NCAA basketball has a big problem right now. On September 29 the U.S. Attorneys' office for the Southern District of New York released information from an FBI investigation that has uncovered mass corruption, bribery, and wire fraud from some of the country's top programs. Louisville is the most notable school implicated in the investigation.
Aside from the big investigation, UCLA's team is facing another problem.
To tip off the basketball season their opening game was held in Shanghai, China. Three members of the team attempted to steal sunglasses from a Louis Vuitton store. Those players were freshmen LiAngelo Ball, Cody Riley, and Jalen Hill.
The three could have faced years in a Chinese prison, but they were released November 15.

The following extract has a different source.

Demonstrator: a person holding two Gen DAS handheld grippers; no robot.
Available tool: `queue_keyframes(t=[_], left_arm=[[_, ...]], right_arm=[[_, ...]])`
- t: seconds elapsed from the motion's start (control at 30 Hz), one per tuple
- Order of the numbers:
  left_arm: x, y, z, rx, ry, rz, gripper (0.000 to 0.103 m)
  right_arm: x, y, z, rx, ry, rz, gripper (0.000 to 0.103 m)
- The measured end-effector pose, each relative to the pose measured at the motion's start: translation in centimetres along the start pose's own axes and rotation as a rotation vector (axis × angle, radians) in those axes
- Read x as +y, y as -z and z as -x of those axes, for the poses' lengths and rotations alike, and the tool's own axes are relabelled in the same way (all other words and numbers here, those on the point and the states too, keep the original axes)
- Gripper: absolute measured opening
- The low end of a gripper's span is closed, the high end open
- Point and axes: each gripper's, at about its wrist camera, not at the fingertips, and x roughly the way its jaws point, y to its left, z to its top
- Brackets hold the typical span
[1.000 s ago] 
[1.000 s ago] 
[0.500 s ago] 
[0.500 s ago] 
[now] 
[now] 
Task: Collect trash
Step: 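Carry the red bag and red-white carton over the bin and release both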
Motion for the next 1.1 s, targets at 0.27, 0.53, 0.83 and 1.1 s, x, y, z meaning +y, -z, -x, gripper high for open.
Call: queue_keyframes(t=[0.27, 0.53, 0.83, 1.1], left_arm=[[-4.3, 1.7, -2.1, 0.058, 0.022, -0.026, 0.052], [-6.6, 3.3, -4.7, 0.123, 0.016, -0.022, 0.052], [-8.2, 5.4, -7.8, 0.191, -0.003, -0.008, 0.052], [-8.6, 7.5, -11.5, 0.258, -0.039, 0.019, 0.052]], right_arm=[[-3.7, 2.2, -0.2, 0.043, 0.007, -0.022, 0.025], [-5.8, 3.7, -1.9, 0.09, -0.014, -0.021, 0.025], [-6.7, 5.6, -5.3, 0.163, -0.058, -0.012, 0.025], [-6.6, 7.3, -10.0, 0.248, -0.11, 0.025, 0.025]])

President Trump was on an trip to Asia at the time and spoke to the Chinese President about the incident prior to their release.
After their release President Trump sent out a tweet asking for gratitude from the players.
"Do you think the three UCLA Basketball Players will say thank you President Trump? They were headed for 10 years in jail!," Trump tweeted.
The players spoke and did give thanks to Trump and the US government.
Lavar Ball, father of Liangelo Ball, however, was the opposite of thankful to Trump for stepping in and believes he was not a factor in why his son and the other two players were released.
"Who? What was he over there for? Don't tell me nothin. Everybody wants to make it seem like he helped me out," said Lavar in an interview.
Trump lashed back on Twitter once again following Lavar's statement.
"Now that the three basketball players are out of China and saved from years in jail, LaVar Ball, the father of LiAngelo, is unaccepting of what I did for his son and that shoplifting is no big deal. I should have left them in jail!," Trump tweeted.
The players have been suspended from the team indefinitely. They are not allowed to practice, workout, travel, or dress for home games with the team. Although this is a punishment most would agree the players deserve, the fact that they are suspended indefinitely does not make much sense. A punishment with a set time on how long the players are suspended or if they will ever be allowed back on the team seems to make more sense.
As this is something very rare in college basketball or college sports in general, it will be interesting to see how the situation is resolved.